**WORK TO COMPLETE**
Transcribe the following entries word for word. End with the line where "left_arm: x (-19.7" appears.
══ MATERIAL PROVIDED ══
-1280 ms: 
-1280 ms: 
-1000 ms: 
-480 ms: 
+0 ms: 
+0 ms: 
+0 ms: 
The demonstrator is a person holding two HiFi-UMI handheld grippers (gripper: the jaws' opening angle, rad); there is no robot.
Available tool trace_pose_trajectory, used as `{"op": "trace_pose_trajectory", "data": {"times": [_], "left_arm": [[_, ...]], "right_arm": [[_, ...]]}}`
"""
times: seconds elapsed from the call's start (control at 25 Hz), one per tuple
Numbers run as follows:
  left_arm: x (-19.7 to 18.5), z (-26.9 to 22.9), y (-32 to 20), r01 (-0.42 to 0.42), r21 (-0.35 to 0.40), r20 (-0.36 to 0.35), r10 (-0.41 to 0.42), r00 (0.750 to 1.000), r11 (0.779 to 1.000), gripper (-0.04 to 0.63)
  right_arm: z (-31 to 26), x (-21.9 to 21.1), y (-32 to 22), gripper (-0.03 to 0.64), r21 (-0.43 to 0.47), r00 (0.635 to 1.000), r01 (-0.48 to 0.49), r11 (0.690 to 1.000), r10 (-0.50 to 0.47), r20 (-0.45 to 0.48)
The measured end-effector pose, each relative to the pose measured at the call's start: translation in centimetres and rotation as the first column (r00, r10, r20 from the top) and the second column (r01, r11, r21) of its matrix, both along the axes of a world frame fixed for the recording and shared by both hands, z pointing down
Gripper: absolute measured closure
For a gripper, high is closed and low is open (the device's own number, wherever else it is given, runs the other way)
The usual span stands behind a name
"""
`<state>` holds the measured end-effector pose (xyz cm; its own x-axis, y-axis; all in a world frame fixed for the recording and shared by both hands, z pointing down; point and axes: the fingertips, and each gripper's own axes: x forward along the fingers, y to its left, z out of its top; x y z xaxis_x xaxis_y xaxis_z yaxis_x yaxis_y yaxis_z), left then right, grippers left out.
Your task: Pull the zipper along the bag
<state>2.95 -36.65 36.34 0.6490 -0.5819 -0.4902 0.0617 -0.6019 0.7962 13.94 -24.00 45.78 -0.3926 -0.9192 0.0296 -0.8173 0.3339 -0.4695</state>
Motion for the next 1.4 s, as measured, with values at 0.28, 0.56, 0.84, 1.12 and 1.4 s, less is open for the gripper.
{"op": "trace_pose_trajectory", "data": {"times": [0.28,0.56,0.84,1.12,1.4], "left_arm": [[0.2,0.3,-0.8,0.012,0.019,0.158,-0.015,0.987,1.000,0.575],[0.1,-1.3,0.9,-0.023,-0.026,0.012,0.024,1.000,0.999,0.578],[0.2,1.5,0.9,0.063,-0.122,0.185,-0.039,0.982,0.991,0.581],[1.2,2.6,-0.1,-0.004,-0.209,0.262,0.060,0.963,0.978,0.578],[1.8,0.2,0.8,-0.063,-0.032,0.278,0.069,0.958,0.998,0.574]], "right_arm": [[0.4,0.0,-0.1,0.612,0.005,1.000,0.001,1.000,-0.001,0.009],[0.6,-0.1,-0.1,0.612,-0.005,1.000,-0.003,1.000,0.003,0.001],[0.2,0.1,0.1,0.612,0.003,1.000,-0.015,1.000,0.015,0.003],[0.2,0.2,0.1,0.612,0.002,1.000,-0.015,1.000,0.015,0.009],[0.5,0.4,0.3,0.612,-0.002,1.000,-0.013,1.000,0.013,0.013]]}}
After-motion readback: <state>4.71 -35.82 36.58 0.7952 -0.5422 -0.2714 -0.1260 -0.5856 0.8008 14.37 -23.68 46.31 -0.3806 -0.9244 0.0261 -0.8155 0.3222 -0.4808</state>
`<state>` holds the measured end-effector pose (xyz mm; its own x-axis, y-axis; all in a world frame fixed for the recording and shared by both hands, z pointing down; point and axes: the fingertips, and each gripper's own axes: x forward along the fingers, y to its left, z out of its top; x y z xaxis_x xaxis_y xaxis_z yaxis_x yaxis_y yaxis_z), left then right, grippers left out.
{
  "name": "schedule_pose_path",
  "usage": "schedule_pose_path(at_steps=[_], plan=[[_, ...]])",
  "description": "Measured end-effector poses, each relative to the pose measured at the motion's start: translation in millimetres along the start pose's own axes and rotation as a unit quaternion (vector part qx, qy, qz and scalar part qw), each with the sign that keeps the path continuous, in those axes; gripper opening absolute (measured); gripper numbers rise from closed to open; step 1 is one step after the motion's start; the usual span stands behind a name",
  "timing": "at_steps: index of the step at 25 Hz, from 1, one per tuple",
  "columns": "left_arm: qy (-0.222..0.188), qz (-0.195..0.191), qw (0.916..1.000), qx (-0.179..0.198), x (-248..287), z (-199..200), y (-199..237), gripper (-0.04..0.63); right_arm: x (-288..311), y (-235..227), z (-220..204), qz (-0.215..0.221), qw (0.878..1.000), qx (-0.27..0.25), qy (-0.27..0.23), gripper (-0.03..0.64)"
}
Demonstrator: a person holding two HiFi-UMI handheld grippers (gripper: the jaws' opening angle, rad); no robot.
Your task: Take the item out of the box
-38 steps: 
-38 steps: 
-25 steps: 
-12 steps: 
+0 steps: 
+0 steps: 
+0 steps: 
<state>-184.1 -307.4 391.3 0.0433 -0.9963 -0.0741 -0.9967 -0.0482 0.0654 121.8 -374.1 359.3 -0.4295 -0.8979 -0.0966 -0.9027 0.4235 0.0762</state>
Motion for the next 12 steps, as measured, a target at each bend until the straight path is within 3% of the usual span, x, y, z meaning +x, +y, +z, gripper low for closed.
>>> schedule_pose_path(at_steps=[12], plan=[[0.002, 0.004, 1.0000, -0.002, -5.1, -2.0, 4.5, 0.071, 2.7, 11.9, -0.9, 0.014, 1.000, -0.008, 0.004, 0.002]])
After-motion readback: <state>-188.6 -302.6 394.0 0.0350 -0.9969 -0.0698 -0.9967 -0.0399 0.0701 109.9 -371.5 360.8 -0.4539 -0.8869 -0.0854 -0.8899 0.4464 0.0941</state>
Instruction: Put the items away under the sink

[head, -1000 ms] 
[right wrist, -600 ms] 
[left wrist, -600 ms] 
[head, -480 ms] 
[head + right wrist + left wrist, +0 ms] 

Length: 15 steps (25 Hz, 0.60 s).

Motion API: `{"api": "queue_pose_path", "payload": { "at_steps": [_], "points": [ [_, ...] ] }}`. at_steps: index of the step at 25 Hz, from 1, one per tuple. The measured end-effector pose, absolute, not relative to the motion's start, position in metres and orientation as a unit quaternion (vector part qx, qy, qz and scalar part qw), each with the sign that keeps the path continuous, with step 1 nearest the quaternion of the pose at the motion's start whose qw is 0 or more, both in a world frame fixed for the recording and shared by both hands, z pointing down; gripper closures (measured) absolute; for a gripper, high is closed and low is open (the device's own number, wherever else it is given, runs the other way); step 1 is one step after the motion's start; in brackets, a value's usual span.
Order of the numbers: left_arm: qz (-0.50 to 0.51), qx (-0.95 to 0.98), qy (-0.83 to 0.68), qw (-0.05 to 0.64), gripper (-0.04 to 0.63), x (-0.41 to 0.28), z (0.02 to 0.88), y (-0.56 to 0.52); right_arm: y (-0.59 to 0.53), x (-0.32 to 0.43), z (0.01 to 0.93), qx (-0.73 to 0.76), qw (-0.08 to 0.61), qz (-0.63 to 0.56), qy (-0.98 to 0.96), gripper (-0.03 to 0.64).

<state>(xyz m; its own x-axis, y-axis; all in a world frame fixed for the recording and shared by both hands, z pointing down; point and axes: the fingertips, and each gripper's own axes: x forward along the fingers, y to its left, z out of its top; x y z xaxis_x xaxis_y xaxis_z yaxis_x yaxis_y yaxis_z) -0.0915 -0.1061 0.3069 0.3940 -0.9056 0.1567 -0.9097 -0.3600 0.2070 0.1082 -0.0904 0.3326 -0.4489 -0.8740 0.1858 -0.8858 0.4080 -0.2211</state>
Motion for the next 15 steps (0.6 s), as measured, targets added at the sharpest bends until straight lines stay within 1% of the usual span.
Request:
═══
**EXERCISE RESPONSE**
-1280 ms: 
-1280 ms: 
-1000 ms: 
-480 ms: 
+0 ms: 
+0 ms: 
+0 ms: 
The demonstrator is a person holding two HiFi-UMI handheld grippers (gripper: the jaws' opening angle, rad); there is no robot.
Available tool trace_pose_trajectory, used as `{"op": "trace_pose_trajectory", "data": {"times": [_], "left_arm": [[_, ...]], "right_arm": [[_, ...]]}}`
"""
times: seconds elapsed from the call's start (control at 25 Hz), one per tuple
Numbers run as follows:
  left_arm: x (-19.7 to 18.5), z (-26.9 to 22.9), y (-32 to 20), r01 (-0.42 to 0.42), r21 (-0.35 to 0.40), r20 (-0.36 to 0.35), r10 (-0.41 to 0.42), r00 (0.750 to 1.000), r11 (0.779 to 1.000), gripper (-0.04 to 0.63)

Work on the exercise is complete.